In explaining the diamond-water paradox, marginalists explain that it is not the total usefulness of diamonds or water that determines price, but the usefulness of each unit of water or diamonds. It is true that the total utility of water to people is tremendous because they need it to survive; however, since water is in such large supply in the world, the marginal utility of water is low. In other words, people feel less urgency or enjoyment from consuming water since they know that water would continue to exist. Thus, consuming an extra unit of water would not generate an extra unit of usefulness and thus, an extra willingness to pay for it.
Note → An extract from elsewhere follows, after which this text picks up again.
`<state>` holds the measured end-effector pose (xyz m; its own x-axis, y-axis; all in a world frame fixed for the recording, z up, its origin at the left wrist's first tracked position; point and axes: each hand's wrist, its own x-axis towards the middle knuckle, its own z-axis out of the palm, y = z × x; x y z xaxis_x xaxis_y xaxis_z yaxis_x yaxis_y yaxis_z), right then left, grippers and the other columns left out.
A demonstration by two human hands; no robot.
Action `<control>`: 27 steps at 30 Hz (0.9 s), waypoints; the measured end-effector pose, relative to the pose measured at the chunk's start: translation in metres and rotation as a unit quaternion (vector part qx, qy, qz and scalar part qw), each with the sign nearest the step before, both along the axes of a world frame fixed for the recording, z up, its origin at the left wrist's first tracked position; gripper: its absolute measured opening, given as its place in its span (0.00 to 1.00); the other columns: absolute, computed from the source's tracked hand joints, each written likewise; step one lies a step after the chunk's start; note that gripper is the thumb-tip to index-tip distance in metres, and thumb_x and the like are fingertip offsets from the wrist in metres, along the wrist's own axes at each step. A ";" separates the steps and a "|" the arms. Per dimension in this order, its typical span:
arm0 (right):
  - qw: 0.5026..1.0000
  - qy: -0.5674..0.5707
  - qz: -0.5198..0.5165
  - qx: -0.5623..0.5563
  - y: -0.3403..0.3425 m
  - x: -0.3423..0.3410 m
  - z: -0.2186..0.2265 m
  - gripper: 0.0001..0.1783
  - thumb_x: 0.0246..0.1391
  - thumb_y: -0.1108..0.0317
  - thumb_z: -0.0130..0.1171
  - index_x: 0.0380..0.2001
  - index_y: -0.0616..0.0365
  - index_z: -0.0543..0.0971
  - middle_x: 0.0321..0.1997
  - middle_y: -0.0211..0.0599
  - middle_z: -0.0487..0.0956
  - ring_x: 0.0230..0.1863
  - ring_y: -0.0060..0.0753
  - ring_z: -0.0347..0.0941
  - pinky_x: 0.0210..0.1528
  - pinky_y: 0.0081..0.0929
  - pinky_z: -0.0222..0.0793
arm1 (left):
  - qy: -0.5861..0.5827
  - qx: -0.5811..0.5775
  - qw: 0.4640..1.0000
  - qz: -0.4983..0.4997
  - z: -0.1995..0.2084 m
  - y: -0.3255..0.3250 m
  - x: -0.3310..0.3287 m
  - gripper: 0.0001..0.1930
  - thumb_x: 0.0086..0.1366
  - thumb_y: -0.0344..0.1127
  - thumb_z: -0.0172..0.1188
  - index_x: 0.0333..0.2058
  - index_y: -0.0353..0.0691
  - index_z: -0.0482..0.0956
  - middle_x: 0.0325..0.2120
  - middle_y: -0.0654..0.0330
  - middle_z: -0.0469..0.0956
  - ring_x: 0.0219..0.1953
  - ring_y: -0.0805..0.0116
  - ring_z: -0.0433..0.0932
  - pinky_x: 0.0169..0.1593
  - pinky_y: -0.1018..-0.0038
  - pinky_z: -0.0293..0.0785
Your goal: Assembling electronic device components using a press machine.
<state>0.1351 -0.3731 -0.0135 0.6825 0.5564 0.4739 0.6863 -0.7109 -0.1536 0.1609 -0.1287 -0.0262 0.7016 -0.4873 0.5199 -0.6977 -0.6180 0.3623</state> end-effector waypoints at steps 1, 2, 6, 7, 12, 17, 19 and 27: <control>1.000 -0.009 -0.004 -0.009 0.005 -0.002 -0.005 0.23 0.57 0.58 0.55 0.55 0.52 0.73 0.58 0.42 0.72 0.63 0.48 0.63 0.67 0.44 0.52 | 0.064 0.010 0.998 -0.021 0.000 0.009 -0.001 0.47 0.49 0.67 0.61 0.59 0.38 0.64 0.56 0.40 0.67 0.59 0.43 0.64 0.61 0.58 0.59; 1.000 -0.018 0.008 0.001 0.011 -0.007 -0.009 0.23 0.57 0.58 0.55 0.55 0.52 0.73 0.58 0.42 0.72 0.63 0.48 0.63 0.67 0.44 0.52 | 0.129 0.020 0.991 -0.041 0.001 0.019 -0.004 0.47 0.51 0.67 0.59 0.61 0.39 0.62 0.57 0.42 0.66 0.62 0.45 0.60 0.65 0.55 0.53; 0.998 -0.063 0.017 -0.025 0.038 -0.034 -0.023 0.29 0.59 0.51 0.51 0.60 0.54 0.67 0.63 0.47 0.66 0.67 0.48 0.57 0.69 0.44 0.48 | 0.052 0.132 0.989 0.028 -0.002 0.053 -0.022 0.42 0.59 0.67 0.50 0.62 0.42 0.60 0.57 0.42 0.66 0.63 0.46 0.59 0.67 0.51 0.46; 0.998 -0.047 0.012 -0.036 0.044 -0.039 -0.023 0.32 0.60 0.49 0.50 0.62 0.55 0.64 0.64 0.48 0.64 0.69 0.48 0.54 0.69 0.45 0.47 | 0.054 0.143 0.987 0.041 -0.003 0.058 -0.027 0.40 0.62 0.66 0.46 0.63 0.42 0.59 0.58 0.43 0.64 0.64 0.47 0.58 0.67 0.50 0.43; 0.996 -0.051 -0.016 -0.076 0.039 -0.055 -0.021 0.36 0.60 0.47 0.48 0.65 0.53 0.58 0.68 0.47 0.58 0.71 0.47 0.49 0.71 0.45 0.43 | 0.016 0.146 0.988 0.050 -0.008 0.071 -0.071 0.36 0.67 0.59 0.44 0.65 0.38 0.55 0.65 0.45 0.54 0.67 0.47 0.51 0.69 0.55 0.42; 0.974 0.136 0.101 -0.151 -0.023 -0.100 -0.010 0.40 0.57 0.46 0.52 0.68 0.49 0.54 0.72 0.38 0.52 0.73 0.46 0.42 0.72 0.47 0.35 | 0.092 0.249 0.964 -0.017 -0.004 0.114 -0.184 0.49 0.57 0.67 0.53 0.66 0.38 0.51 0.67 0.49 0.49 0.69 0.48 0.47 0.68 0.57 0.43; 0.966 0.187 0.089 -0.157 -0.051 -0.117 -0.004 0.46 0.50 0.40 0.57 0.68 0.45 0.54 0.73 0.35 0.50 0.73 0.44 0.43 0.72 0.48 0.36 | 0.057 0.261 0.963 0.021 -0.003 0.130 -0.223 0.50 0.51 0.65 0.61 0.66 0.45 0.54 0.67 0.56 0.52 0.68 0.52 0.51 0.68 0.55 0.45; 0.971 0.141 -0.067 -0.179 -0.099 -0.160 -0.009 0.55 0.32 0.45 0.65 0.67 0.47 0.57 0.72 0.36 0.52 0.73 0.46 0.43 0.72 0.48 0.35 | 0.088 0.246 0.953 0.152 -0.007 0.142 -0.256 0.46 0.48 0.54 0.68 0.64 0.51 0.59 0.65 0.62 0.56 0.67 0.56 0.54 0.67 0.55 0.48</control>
Any particular unit of water is worth less to people as the supply of water increases. On the other hand, diamonds are in much lower supply. They are of such low supply that the usefulness of one additional diamond is greater than the usefulness of one additional glass of water, which is in abundant supply. Thus, diamonds are worth more to people. Therefore, those who want diamonds are willing to pay a higher price for one diamond than for one glass of water, and sellers of diamonds ask a price for one diamond that is higher than for one glass of water. Conversely, a man dying of thirst in a desert would have greater marginal use for water than for diamonds so would pay more for water, perhaps up to the point at which he was no longer dying.